Page 19: Stalin in Power

• OGPU / NKVD / KGB (secret police) spied on workers and factory managers and reported on their performance, attitude, comments…

• Poor attitudes, criticism, absence from work, failure to meet quotas, damaging tools, miscounting items were all punishable by pay cuts, dismissal, imprisonment, exile, gulags, execution.

• Forced Labor became the basis of industrialization, as it was of collectivization.

Page 20: Stalin in Power

• Resistance was branded as “sabotage.” A series of public trials of industrial workers was used to impress the Party and the masses of the futility of protesting against the industrial program

• The most famous “industrial” trial was of mining engineers accused of sabotage (a German inspired anti-Soviet plot) in the Shakhty mines in the Donbass region.

Page 21: Stalin in Power

• 53 engineers were put on trial (including 3 German citizens), most confessed to acts of sabotage and to be part of a German conspiracy: 11 sentenced to death, of whom 5 were executed (the Germans were released to avoid confrontation with Germany)

• Historians suggest that Stalin invented the sabotage charges, had their confessions forced under torture: that the whole episode was an elaborate theatrical public show trial was intended to intimidate the industrial workforce.

Page 22: Stalin in Power

• 8. In the atmosphere of fear and recrimination, factory managers and local party officials doctored official returns and falsified or inflated output figures

• Soviet statistics for industrial growth during the Plans is unreliable: these falsified figures made it possible for Stalin to claim that the Plan was ahead of schedule, that Five could be achieved in Four: often, to Stalin, appearances were everything

Page 23: Stalin in Power

• Success• The first FYP was deemed to have achieved its goals by

1933: Even taking into account the falsification of figures, the Plan still remains an extraordinary achievement.

• The overall total output of heavy industry doubled.
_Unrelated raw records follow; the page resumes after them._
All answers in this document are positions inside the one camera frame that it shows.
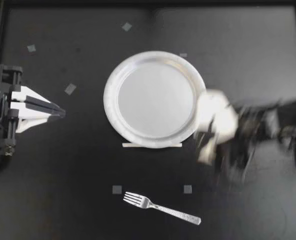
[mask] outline paper plate
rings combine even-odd
[[[104,110],[114,129],[131,143],[166,148],[196,130],[196,103],[205,89],[198,71],[182,57],[147,51],[124,60],[111,73]]]

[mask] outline black table
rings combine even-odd
[[[197,164],[192,138],[182,148],[122,148],[105,83],[122,60],[150,50],[187,53],[206,86],[232,102],[296,97],[292,6],[13,9],[2,62],[22,66],[24,84],[67,116],[18,135],[0,172],[0,240],[296,240],[296,164],[277,144],[258,148],[243,187]],[[202,223],[132,207],[112,185]]]

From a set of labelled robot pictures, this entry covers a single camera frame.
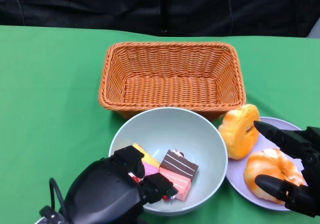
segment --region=basket rim
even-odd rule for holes
[[[236,71],[236,78],[237,78],[237,89],[239,100],[236,102],[230,103],[221,103],[221,104],[214,104],[214,103],[154,103],[154,104],[142,104],[142,103],[133,103],[133,102],[113,102],[110,99],[106,98],[106,89],[107,84],[106,80],[109,76],[110,70],[110,60],[113,59],[115,51],[118,48],[123,46],[137,46],[141,45],[141,47],[152,47],[158,45],[166,45],[166,46],[190,46],[195,45],[197,47],[212,47],[212,46],[220,46],[221,48],[225,47],[231,51],[231,54],[234,55],[236,62],[232,62],[235,66]],[[104,65],[101,74],[101,81],[99,85],[99,94],[98,94],[98,101],[100,105],[108,110],[111,111],[146,111],[153,108],[161,108],[161,107],[177,107],[177,108],[185,108],[191,111],[198,111],[198,112],[211,112],[211,111],[230,111],[238,106],[241,106],[246,103],[246,92],[244,86],[244,79],[240,68],[240,61],[237,50],[229,43],[221,42],[221,41],[124,41],[124,42],[117,42],[111,45],[105,55]]]

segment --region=orange wicker basket
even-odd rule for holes
[[[179,107],[214,120],[246,102],[237,51],[222,42],[123,42],[105,58],[100,104],[129,119]]]

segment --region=toy donut
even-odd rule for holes
[[[269,195],[256,185],[255,178],[257,175],[268,175],[287,180],[297,186],[305,184],[304,178],[295,164],[276,148],[258,151],[250,155],[243,177],[246,185],[258,198],[284,204],[283,201]]]
[[[228,156],[242,159],[247,156],[258,142],[259,132],[254,121],[259,121],[258,108],[245,104],[226,113],[218,130],[224,139]]]

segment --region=purple plate
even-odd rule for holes
[[[261,117],[262,122],[269,123],[279,129],[284,130],[301,130],[299,127],[286,122],[284,120],[272,118],[272,117]],[[268,148],[279,148],[273,142],[267,140],[263,135],[260,134],[259,140],[253,150],[250,152],[259,152]],[[289,211],[285,208],[284,205],[276,204],[272,201],[258,198],[246,185],[244,180],[244,172],[247,166],[249,155],[241,160],[233,160],[229,158],[228,168],[226,171],[226,178],[229,180],[231,185],[236,189],[244,198],[248,199],[250,202],[257,204],[260,207],[276,210],[276,211]],[[301,172],[303,170],[303,166],[300,159],[292,159],[291,157],[286,157],[291,160],[297,167],[297,169]]]

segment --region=yellow cake slice
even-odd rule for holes
[[[149,155],[145,150],[143,150],[143,148],[141,146],[139,146],[137,143],[134,143],[132,145],[134,148],[136,148],[139,152],[144,154],[144,158],[142,158],[142,161],[144,163],[148,163],[154,167],[159,168],[160,167],[160,163],[151,155]]]

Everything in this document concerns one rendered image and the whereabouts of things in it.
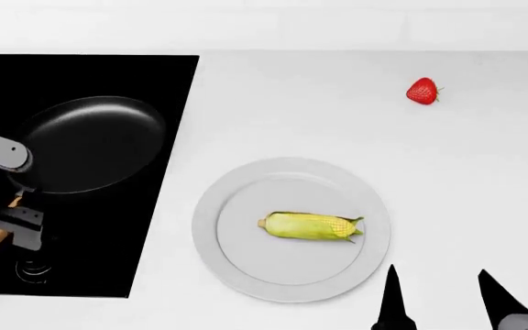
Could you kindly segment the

• Some notable individual industrial growth: Steel production increased 5 times, coal 5 times, electricity 9 times.

Page 24: Stalin in Power

• This transformed the USSR into a modern industrialized nation in a short space of time – ranks among the astonishing achievements of the 20th Century.

• Built the USSR, at breakneck speed, into what would become after WWII, the second largest economy in the world.

• It erected the heavy industry that fended off Hitler’s 1941 attack on the USSR and that eventually out-produced the Nazi war machine.

Page 25: Stalin in Power

• Industrialization / modernization would not have succeeded without Stalin. Only Stalin possessed the ruthless determination to force such changes through in spite of the resistance of millions of workers. Without him there would not have been a second revolution (Thompson pg. 270)

• Stalin never stopped to consider the great human costs of such rapid and extensive industrialization and modernization

Page 26: Stalin in Power

The Second and Third FYP, 1933-1941

• The second FYP set more realistic targets, at least at first.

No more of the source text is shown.